Во всяком случае, она слышала в трубке разговоры о краске и маркировке цвета и решила, что Хесс появляется на работе лишь для отвода глаз, чтобы просто создать впечатление, будто он тоже участвует в расследовании. Рассказывать об этом Нюландеру она, разумеется, и думать не думала, но при этом прекрасно понимала, что отсутствие Хесса на работе вызовет у него не меньшее раздражение, нежели не принесшее никаких результатов заключение под стражу Ханса Хенрика Хауге. Ни то ни другое не давало Тули́н лишних очков, а ведь в конце разговора она собиралась напомнить собеседнику о рекомендации для НЦ-3, о которой тот, несмотря на предварительную договоренность, так и не нашел времени поговорить в прошлую пятницу.
– Ваш клиент может быть свободен, но дом будет опечатан до окончания следственных действий, и ему придется пока пожить где-нибудь в другом месте.
Адвокат с довольным видом кивает, застегивает папку для бумаг и поднимается с места. Тули́н кажется, будто Хауге хочет что-то возразить, однако взгляд адвоката вынуждает его промолчать.
29
Вокруг парковки перед главным входом в экспертно-криминалистический отдел, куда подъезжает Хесс, раскачиваются, грозя падением под напором ветра, высокие березы. Подойдя к дежурному на первом этаже, он, не дожидаясь вопросов, показывает ему свой полицейский жетон и объясняет, что договорился о встрече с одним из сотрудников. Вскоре к ним подходит одетый в белый халат Генц и с удивлением взирает на Хесса.
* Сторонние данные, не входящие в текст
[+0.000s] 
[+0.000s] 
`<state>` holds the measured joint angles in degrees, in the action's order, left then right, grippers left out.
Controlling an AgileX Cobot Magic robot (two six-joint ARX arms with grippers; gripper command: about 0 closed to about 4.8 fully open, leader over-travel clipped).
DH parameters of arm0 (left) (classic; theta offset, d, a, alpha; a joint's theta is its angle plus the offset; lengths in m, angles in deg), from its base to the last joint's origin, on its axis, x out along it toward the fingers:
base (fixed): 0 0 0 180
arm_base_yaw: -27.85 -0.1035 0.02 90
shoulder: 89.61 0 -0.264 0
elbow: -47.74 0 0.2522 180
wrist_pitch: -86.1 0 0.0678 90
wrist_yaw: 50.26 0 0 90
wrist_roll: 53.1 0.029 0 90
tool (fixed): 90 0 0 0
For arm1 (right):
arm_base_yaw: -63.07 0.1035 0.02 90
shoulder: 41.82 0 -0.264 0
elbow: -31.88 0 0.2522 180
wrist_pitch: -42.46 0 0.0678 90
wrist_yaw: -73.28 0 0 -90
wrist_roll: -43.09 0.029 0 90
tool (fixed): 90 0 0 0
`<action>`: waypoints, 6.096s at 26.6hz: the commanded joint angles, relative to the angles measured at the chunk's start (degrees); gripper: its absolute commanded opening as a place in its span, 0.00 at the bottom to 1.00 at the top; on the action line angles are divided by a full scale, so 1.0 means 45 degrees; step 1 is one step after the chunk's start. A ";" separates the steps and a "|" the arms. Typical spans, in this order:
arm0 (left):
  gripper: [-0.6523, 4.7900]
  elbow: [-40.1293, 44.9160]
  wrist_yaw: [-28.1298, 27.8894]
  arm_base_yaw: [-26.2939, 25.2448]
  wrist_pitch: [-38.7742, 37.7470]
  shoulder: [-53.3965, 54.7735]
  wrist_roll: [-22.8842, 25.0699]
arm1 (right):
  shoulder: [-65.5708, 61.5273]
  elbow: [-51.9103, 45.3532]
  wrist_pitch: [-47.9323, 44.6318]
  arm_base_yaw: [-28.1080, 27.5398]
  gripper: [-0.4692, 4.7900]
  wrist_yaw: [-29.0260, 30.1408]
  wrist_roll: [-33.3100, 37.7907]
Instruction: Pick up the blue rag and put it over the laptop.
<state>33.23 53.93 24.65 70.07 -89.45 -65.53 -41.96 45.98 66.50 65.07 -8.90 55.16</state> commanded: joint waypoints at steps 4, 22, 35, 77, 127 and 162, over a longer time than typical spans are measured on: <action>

– Я хочу провести эксперимент, и мне нужна помощь. Много времени это не займет, но мне понадобится более или менее стерильное помещение и эксперт, умеющий обращаться с микроскопом.
– Большинство из нас умеют. О чем именно речь?
– Сперва мне хотелось бы спросить, могу ли я довериться тебе. Есть большая доля вероятности, что все это ерунда на постном масле и не стоит потраченного на нее времени, но я не могу рисковать и хочу, чтобы об этом знали только мы вдвоем.
Генц, до сей поры весьма скептически взиравший на Хесса, расплывается в улыбке:
– Если ты намекаешь на то, что я сказал тебе в прошлый раз, то, пойми, я вынужен был соблюдать осторожность.
– Ну а теперь соблюдать осторожность вынужден я.
– Ты серьезно?
– Да, вполне.
Генц посмотрел чуть в сторону, точно вспоминая, какая груда бумаг ждет его на письменном столе.